UFO Hunters is an American television series that premiered on January 30, 2008, on The History Channel, produced by Motion Picture Production Inc., and ran for three seasons. Jon Alon Walz was the executive producer of the show and was responsible for selling the series to History Channel after a bidding war for the rights to the show broke out between History Channel and Sci-Fi Channel (now Syfy).

Prior to selling UFO Hunters to History Channel, Walz and Motion Picture Production Inc., created and executive produced several hit UFO and paranormal specials for History, including "Russian Roswell", "Deep Sea UFOs", and "The Pacific's Bermuda Triangle". William J. Birnes was the star and co-creator of the UFO Hunters series.

The concept for the show was tested in a segment of History Channel's 2006 UFO special entitled "Deep Sea UFOs", produced by Motion Picture Production Inc, which featured two of the final four cast members. UFO Hunters was not a direct spin-off from a 2005 History Channel special with the same title, but they did use images from the 2005 special to promote the premiere of the new series. The tagline of the show is: "Hoax or History?" The series should not be confused with a similarly themed and titled UFO Hunters, a special that debuted the same day and time on the Sci-Fi Channel, (now SyFy), and created by the producers of Ghost Hunters, but which only aired one episode.

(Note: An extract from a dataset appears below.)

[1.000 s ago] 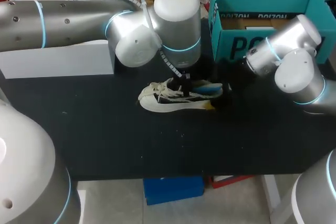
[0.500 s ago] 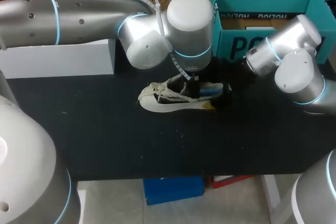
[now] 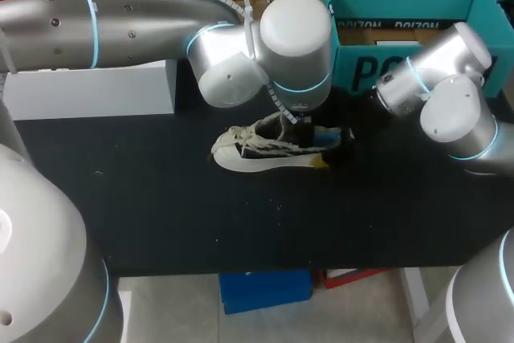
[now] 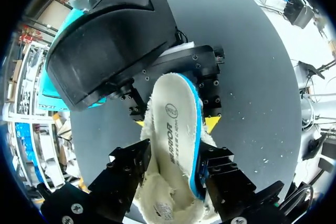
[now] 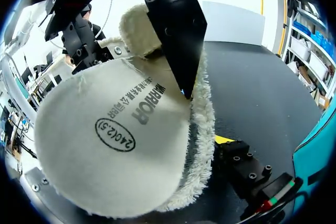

The series was one of the first fully HD-produced, 16x9 format, reality series on cable. In the US, History Channel only released the first two seasons on DVD in the correct airdate order. However, the format was only released in full screen (1:33:1) instead of wide screen. In the UK, History Channel released the third and final season on DVD, but the episodes were released in the incorrect airdate order. In a 2011 interview with podcaster Jim Harold, William J. Birnes claimed that after the Dulce Base episode aired, the show was canceled by top level executives at History Channel.

Format
The show follows numerous investigations (referred to as "cases" in the beginning of each episode) led by William J. Birnes and his team of experts: researcher and scuba diver Pat Uskert, mechanical engineer and MIT researcher Ted Acworth, and investigative biologist Jeff Tomlinson. In the second season, Tomlinson departed. In the third season, Acworth was replaced by mechanical engineer Kevin Cook.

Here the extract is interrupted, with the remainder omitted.